RECORDS FOR THIS TASK
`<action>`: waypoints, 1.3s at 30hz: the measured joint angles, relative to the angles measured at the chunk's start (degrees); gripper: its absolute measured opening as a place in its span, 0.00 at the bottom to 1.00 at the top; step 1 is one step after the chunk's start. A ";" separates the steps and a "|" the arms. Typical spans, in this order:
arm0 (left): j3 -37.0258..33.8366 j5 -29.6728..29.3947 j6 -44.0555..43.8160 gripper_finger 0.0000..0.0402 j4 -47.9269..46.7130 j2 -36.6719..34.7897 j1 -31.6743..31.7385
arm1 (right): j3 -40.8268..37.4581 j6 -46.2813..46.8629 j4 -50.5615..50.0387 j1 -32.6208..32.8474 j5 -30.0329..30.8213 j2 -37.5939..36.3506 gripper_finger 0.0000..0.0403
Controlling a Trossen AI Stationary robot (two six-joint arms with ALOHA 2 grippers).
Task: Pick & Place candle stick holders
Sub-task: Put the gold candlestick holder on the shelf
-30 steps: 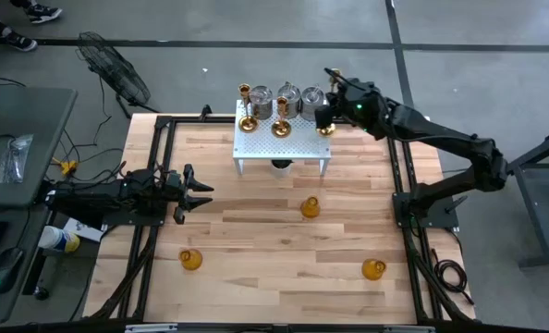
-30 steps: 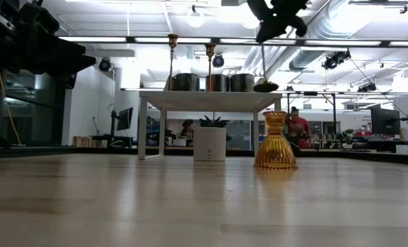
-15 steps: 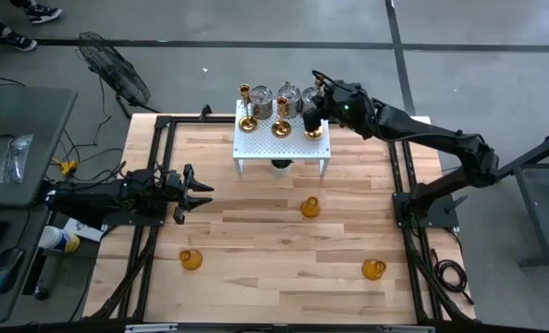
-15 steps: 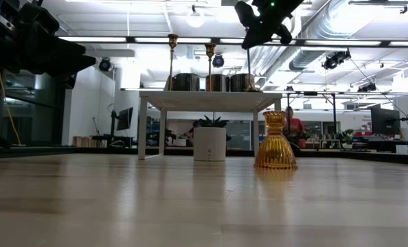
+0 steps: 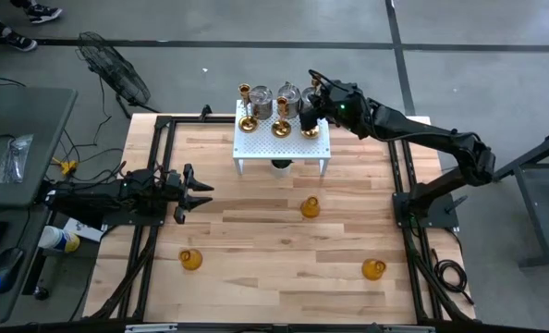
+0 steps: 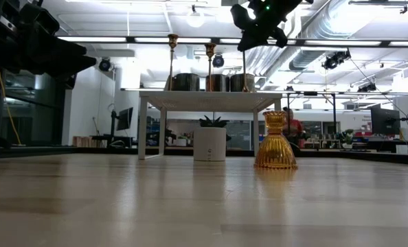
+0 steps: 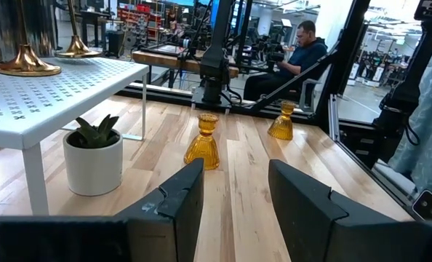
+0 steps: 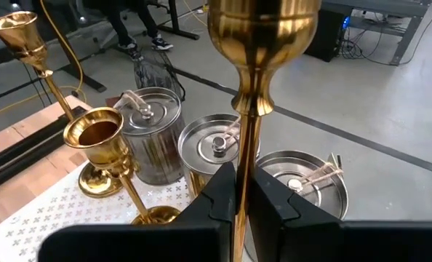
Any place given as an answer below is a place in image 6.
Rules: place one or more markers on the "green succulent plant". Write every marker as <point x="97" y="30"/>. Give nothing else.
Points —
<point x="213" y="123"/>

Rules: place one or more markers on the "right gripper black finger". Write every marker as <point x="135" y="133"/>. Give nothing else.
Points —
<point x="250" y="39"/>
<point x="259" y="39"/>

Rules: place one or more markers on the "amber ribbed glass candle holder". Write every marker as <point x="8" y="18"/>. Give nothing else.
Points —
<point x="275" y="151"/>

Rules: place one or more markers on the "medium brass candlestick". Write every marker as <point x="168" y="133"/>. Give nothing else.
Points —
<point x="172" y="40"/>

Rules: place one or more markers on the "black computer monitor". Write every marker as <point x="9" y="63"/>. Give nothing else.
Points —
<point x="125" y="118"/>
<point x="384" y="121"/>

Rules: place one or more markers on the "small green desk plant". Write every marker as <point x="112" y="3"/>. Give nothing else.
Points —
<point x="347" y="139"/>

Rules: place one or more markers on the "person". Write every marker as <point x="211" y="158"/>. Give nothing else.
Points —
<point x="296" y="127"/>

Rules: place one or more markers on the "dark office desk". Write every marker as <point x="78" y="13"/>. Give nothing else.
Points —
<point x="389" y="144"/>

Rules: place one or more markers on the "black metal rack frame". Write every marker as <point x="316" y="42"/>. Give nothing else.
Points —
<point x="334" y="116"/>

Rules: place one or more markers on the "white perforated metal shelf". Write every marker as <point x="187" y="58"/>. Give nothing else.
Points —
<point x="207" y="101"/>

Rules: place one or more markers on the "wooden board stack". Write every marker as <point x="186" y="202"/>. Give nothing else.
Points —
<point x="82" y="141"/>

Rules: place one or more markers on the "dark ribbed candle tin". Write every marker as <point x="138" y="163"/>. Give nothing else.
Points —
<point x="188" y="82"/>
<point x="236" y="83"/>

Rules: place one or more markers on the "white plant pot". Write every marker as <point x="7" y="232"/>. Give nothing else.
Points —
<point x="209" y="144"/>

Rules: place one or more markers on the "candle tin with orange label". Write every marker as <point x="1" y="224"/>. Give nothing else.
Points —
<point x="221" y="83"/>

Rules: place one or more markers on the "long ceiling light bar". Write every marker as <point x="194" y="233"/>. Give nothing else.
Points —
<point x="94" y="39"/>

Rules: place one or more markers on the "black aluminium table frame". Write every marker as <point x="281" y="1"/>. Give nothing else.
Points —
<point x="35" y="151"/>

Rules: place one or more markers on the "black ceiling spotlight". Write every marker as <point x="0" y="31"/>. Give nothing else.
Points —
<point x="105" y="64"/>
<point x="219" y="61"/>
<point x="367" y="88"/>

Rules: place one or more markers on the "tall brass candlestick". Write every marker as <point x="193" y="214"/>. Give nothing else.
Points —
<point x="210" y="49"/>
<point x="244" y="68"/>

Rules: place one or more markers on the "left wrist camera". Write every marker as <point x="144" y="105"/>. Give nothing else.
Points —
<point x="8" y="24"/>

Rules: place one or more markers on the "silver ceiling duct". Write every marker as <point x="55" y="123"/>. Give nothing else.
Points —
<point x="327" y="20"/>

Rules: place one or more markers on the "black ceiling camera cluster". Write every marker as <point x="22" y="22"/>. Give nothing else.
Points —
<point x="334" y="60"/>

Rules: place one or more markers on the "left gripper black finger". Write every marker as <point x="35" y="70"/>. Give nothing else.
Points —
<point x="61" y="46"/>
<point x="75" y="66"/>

WORK ORDER
Images are to be excluded, and each record above written out word for word.

RESULT
`<action>`: waypoints, 1.3s at 30hz: the measured joint angles, relative to the angles measured at the chunk's start (degrees); gripper: its absolute measured opening as a place in its span, 0.00 at the bottom to 1.00 at the top; step 1 is one step after the chunk's start. A ";" separates the steps and a "|" the arms. Typical spans, in this order:
arm0 (left): j3 -37.0258..33.8366 j5 -29.6728..29.3947 j6 -44.0555..43.8160 gripper_finger 0.0000..0.0402 j4 -47.9269..46.7130 j2 -36.6719..34.7897 j1 -31.6743..31.7385
arm1 (right): j3 -40.8268..37.4581 j6 -46.2813..46.8629 j4 -50.5615..50.0387 j1 -32.6208..32.8474 j5 -30.0329..30.8213 j2 -37.5939..36.3506 gripper_finger 0.0000..0.0403
Controlling a Trossen AI Stationary robot (two six-joint arms with ALOHA 2 grippers).
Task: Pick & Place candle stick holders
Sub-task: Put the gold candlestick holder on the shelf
-30 steps: 
-30 steps: 
-15 steps: 
-15 steps: 
+0 steps: 
+0 steps: 
+0 steps: 
+0 steps: 
Any place given as an answer below is a place in image 6.
Rules: place one or more markers on the "green succulent plant". Write every marker as <point x="97" y="30"/>. Give nothing else.
Points —
<point x="213" y="123"/>

Rules: place one or more markers on the "right gripper black finger". Write every marker as <point x="135" y="133"/>. Give nothing else.
Points —
<point x="250" y="39"/>
<point x="259" y="39"/>

Rules: place one or more markers on the "amber ribbed glass candle holder". Write every marker as <point x="8" y="18"/>. Give nothing else.
Points —
<point x="275" y="151"/>

Rules: place one or more markers on the "medium brass candlestick". Write every marker as <point x="168" y="133"/>. Give nothing else.
Points —
<point x="172" y="40"/>

Rules: place one or more markers on the "black computer monitor". Write every marker as <point x="9" y="63"/>. Give nothing else.
Points —
<point x="125" y="118"/>
<point x="384" y="121"/>

Rules: place one or more markers on the "small green desk plant". Write every marker as <point x="112" y="3"/>. Give nothing else.
Points —
<point x="347" y="139"/>

Rules: place one or more markers on the "person". Write every marker as <point x="211" y="158"/>. Give nothing else.
Points —
<point x="296" y="127"/>

Rules: place one or more markers on the "dark office desk". Write every marker as <point x="78" y="13"/>. Give nothing else.
Points —
<point x="389" y="144"/>

Rules: place one or more markers on the "black metal rack frame". Write every marker as <point x="316" y="42"/>. Give nothing else.
Points —
<point x="334" y="116"/>

Rules: place one or more markers on the "white perforated metal shelf". Write every marker as <point x="187" y="58"/>. Give nothing else.
Points —
<point x="207" y="101"/>

Rules: place one or more markers on the "wooden board stack". Write every marker as <point x="186" y="202"/>. Give nothing else.
Points —
<point x="82" y="141"/>

Rules: place one or more markers on the "dark ribbed candle tin". Write every marker as <point x="138" y="163"/>. Give nothing else.
Points —
<point x="188" y="82"/>
<point x="236" y="83"/>

Rules: place one or more markers on the "white plant pot". Write every marker as <point x="7" y="232"/>. Give nothing else.
Points —
<point x="209" y="144"/>

Rules: place one or more markers on the "candle tin with orange label". Write every marker as <point x="1" y="224"/>. Give nothing else.
Points —
<point x="221" y="83"/>

Rules: place one or more markers on the "long ceiling light bar". Write every marker as <point x="194" y="233"/>. Give nothing else.
Points —
<point x="94" y="39"/>

Rules: place one or more markers on the "black aluminium table frame". Write every marker as <point x="281" y="1"/>. Give nothing else.
Points —
<point x="35" y="151"/>

Rules: place one or more markers on the "black ceiling spotlight". Write every marker as <point x="0" y="31"/>. Give nothing else.
Points —
<point x="105" y="64"/>
<point x="219" y="61"/>
<point x="367" y="88"/>

Rules: place one or more markers on the "tall brass candlestick". Write every marker as <point x="193" y="214"/>. Give nothing else.
Points —
<point x="210" y="49"/>
<point x="244" y="68"/>

Rules: place one or more markers on the "left wrist camera". Write every marker as <point x="144" y="105"/>. Give nothing else.
Points —
<point x="8" y="24"/>

Rules: place one or more markers on the "silver ceiling duct". Write every marker as <point x="55" y="123"/>. Give nothing else.
Points —
<point x="327" y="20"/>

Rules: place one or more markers on the "black ceiling camera cluster". Write every marker as <point x="22" y="22"/>. Give nothing else.
Points —
<point x="334" y="60"/>

Rules: place one or more markers on the "left gripper black finger". Write every marker as <point x="35" y="70"/>. Give nothing else.
Points —
<point x="61" y="46"/>
<point x="75" y="66"/>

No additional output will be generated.